The man looked up at me. He seemed befuddled and a genuinely concerned. “Good morning. Carl Evans here.” He stuck out his hand. He certainly did not look capable of saying what I heard him say.

As I studied him a little, he started in again. “Stop staring at me, you ugly bastard. I know you’re here because there’s something wrong with your brain.”

My first thought was that he had Pick’s disease, a type of dementia that renders people unable to prevent themselves from voicing their hostile unconscious thoughts. But then I was confused because the man’s lips did not appear to move. So, I said nothing and watched him reading intently as if nothing had happened.

I stuck around for a couple more insults. “I can smell your socks, buddy.” “Hey, don’t be surprised if the doctor decides to euthanize you.” And now I was sure. His lips had never moved.

A door opened and the nurse called “Mr. Evans.” I set the View Master down, and the room began to spin. This man was completely normal. Achos had merely let me hear his inner voice.

The next slide showed me many versions of the night I was conceived.
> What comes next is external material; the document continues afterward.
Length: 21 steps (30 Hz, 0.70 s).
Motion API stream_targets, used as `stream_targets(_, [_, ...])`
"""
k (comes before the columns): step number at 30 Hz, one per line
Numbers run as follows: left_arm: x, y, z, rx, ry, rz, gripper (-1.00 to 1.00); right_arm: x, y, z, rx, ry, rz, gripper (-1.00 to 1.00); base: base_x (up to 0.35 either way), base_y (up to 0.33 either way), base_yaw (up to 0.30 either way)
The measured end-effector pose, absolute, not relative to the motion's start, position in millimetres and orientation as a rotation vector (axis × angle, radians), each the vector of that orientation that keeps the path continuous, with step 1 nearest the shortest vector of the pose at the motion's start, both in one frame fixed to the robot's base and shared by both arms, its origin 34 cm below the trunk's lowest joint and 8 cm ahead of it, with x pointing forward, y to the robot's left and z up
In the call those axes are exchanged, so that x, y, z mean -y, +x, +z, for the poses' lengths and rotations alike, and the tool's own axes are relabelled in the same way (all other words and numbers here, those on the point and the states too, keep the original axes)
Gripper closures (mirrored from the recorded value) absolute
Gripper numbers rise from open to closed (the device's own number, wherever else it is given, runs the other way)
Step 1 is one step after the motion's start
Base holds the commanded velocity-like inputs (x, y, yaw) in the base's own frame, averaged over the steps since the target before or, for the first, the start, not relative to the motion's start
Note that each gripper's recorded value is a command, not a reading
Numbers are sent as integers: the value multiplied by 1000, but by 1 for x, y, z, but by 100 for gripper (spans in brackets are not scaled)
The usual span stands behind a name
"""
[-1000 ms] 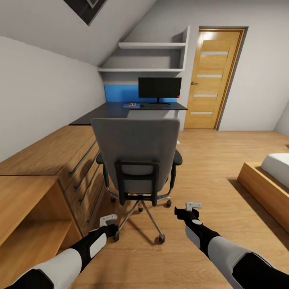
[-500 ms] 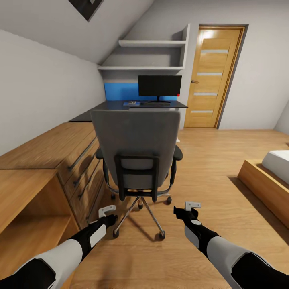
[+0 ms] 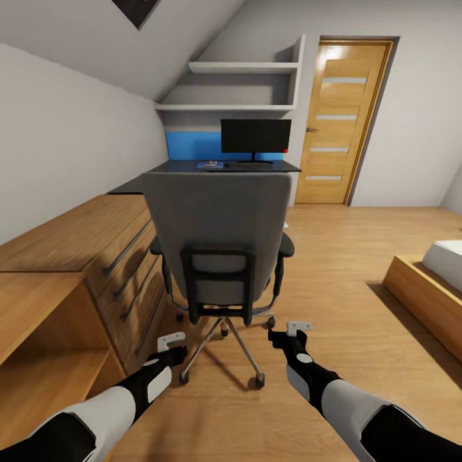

In one, my dad had stopped on the way home from work to swim the length of the beach at Greenwich Point as he did many summer evenings. In another, after swimming, he stopped at the salt pond to view the eagle statue, green and tall and tarnished, standing on the small island at its center. In a third version, he drove straight home from work. Then it was time for dinner. Out came the set of dimpled aluminum tumblers, in the purest blues and pinks and purple. Iced tea was served and soon there were beads of condensation running down the colds sides. One night there was a spill and a fit of anger that delayed things while he went off to listen to the radio. On another, there was a phone call from neighbors. The dice were rolled countless times, seen and unseen. And with each pass, a different conception occurred. Only one produced the little boy who was so introverted that the adults all talked about him. Sometimes he had red hair, sometimes brown. Sometimes he was extroverted and athletic. I saw several versions of what the boy saw. His young mother was sitting on a chair in the garage crying. “The four of you are driving me crazy. I should never have had you.” His big sister was trying to comfort her.

What I saw in the View Master was not limited to the seven pairs of transparencies on the wheel that came with it. Achos had seen to that. One slide took me to a comic book store in a run-down strip mall where the old man who ran it offered unlimited reels of transparencies. I could have stayed inside the void forever, but I did so for about a month of evenings. And slowly, I became satisfied. Having plumbed the depth of that ocean, I didn’t need to map every square inch of its floor. And I never did see Achos again, except inside the View Master.